Police Commissioner Ray Kelly fields questions from the press regarding...

Police Commissioner Ray Kelly fields questions from the press regarding various topics surrounding safety in the public parks, stop and frisk, crime rates and other issues on Aug. 29, 2013. Credit: Nancy Borowick

The NYPD reported a 79 percent decline in stop-and-frisk activity through the third quarter of this year, as serious crime declines in the city and the department continued to pull back on the strategy, figures show.

Through Sept. 30, police performed 38,456 stops, compared with 179,065 through the same period of 2013. In a talk this week at New York University School of Law, Police Commissioner William Bratton said he expected the department to have a total of fewer than 50,000 stops for the entire year -- far from the nearly 700,000 recorded in 2011, the highest total on record.

"Five or six years ago we had more crime and more stops, and this year we have less crime and fewer stops," Bratton noted.

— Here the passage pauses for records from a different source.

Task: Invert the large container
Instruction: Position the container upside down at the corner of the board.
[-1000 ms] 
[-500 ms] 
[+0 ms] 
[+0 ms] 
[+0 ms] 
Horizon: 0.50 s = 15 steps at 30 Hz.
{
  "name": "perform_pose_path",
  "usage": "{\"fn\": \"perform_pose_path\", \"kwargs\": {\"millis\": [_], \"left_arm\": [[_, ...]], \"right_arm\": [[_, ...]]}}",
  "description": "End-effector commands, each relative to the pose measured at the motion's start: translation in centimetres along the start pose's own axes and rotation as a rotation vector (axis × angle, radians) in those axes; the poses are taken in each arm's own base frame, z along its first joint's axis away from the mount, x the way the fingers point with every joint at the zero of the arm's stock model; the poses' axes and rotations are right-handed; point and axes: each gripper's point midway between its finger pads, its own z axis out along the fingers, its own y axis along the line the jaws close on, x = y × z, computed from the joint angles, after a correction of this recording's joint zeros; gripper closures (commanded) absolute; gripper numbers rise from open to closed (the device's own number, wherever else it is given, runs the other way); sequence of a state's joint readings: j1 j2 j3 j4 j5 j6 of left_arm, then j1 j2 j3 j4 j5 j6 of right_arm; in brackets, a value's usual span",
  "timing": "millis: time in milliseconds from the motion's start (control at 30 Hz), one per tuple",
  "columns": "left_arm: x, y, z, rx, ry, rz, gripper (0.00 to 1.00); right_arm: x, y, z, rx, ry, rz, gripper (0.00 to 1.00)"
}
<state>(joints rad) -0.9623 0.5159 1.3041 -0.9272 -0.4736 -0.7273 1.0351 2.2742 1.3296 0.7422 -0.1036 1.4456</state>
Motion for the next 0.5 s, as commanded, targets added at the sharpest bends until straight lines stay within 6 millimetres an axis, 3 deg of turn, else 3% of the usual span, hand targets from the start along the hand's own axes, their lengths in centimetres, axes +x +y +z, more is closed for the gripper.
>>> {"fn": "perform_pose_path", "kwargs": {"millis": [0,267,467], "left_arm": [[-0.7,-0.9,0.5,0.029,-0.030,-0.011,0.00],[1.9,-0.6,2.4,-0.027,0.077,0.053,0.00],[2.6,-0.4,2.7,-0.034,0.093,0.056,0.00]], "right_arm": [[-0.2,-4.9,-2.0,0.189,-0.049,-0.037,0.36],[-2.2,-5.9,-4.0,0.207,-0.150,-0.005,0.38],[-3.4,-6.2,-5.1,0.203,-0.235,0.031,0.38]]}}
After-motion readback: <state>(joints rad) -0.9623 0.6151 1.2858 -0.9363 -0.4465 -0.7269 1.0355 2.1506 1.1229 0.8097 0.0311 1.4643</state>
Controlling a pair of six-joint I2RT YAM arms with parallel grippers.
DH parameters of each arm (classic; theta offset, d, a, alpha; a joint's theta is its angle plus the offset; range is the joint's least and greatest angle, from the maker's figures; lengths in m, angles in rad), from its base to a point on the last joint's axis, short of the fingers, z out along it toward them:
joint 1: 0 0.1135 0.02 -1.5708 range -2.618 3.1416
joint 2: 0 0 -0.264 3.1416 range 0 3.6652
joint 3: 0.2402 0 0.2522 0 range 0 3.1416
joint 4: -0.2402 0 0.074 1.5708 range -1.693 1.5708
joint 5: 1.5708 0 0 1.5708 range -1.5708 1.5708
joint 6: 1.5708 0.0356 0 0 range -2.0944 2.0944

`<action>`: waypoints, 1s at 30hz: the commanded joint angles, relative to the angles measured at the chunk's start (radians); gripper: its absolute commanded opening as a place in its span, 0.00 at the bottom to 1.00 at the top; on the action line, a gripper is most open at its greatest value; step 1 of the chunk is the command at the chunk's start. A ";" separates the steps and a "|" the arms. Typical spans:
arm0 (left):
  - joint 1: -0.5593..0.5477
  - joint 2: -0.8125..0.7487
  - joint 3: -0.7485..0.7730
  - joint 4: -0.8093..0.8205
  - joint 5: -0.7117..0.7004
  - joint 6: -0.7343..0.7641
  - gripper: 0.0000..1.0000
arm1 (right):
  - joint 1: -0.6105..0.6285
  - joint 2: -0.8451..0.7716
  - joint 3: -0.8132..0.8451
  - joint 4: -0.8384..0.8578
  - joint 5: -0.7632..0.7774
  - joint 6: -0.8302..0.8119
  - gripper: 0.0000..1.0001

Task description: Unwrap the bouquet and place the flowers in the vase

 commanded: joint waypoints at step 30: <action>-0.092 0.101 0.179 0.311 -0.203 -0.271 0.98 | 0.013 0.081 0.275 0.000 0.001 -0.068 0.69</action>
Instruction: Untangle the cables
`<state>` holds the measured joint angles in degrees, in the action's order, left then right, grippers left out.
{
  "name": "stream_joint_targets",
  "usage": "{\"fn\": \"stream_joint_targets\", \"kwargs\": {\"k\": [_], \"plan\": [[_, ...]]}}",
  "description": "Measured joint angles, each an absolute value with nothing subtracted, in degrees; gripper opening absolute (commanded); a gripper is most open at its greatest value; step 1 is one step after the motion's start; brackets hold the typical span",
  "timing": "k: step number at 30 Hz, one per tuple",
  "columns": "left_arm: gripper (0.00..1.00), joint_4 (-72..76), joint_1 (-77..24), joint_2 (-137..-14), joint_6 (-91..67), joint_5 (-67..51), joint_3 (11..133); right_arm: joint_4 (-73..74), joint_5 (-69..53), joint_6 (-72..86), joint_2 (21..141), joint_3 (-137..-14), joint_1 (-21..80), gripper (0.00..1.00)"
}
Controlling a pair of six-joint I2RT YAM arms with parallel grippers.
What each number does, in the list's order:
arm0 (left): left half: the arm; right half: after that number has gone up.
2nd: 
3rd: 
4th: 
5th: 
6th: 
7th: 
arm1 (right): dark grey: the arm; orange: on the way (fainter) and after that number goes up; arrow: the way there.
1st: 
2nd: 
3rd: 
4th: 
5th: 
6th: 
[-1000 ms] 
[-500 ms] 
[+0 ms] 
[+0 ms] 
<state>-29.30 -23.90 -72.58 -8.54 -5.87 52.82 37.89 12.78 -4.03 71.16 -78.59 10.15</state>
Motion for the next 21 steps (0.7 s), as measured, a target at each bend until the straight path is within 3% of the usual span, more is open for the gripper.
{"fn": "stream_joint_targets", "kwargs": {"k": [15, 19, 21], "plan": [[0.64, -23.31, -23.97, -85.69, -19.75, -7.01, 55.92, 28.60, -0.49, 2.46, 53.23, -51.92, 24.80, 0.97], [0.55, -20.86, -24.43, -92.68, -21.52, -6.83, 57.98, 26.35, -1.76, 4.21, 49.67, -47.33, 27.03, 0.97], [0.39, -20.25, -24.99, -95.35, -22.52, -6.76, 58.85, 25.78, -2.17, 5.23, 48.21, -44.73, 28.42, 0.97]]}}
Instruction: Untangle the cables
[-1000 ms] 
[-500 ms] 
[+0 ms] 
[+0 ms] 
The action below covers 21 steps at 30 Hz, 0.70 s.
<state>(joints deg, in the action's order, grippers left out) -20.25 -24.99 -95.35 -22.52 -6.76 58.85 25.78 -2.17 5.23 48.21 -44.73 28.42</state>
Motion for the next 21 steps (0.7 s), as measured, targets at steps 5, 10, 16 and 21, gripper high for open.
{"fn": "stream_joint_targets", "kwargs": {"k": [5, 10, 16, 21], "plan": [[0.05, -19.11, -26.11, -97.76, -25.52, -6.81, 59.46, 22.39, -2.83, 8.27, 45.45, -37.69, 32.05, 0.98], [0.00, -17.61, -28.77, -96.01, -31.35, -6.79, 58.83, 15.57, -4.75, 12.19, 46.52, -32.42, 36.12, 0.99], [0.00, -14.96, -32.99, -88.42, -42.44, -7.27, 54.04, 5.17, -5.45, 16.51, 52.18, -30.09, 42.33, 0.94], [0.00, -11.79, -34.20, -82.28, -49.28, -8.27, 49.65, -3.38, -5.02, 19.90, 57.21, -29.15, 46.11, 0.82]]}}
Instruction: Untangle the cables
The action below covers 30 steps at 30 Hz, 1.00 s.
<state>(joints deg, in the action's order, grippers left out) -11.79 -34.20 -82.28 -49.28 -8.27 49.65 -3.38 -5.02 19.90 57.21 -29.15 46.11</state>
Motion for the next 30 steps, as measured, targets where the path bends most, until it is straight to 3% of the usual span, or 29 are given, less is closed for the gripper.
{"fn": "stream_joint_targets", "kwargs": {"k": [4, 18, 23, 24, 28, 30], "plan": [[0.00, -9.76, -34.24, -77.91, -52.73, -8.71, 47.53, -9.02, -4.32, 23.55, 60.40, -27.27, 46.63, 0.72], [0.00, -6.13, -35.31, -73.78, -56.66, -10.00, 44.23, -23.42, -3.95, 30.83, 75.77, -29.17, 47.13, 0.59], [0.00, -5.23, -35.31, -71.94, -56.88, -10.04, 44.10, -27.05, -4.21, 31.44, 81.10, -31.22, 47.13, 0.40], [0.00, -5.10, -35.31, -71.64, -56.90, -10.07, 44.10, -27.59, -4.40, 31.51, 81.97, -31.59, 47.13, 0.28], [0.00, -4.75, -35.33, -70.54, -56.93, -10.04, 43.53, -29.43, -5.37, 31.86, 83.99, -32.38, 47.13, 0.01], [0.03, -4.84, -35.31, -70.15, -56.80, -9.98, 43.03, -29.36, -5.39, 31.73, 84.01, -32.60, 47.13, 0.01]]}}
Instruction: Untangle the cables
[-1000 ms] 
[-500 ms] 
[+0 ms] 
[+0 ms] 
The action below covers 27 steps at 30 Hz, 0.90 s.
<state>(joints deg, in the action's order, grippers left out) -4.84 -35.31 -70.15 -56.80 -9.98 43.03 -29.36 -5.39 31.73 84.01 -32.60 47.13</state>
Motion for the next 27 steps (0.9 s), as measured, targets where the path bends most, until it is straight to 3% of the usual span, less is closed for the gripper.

Bratton said serious crime in the city is down 4.4 percent.

A full analysis of stops is to be made available in coming weeks, but an early look showed about 80 percent of the people stopped were black or Hispanic. The average in previous quarters was 83 percent, a law enforcement official said.

One of the criticisms of the NYPD's stop-and-frisk activity in the past was that it affected mostly minorities. Data shows that the percentage of minority stops hasn't changed very much even with sharply reduced activity by cops.

In his remarks this week, Bratton criticized former Mayor Michael Bloomberg's administration for relying too much on stop-and-frisk as "medicine" to push crime down.

"The amount of medicine was totally out of proportion to the illness," Bratton told an audience of law professors, students and journalists, adding that there were "700,000 stop-question-and-frisks in this city even as crime was going down year after year."

Bratton said he didn't agree with the argument that crime was going down because of the stop-and-frisk police tactic. Former Commissioner Ray Kelly had said that stop-and-frisk was only one police strategy the department used to battle crime.

Around 2012, as criticism of the program mounted from minority communities, the NYPD started to reduce the number of stops as Kelly ordered precinct executive officers to personally audit the stop activity to assure better quality. By 2013, total stops dropped to 191,588. Nonetheless, a federal monitor was still imposed last year to oversee the activity.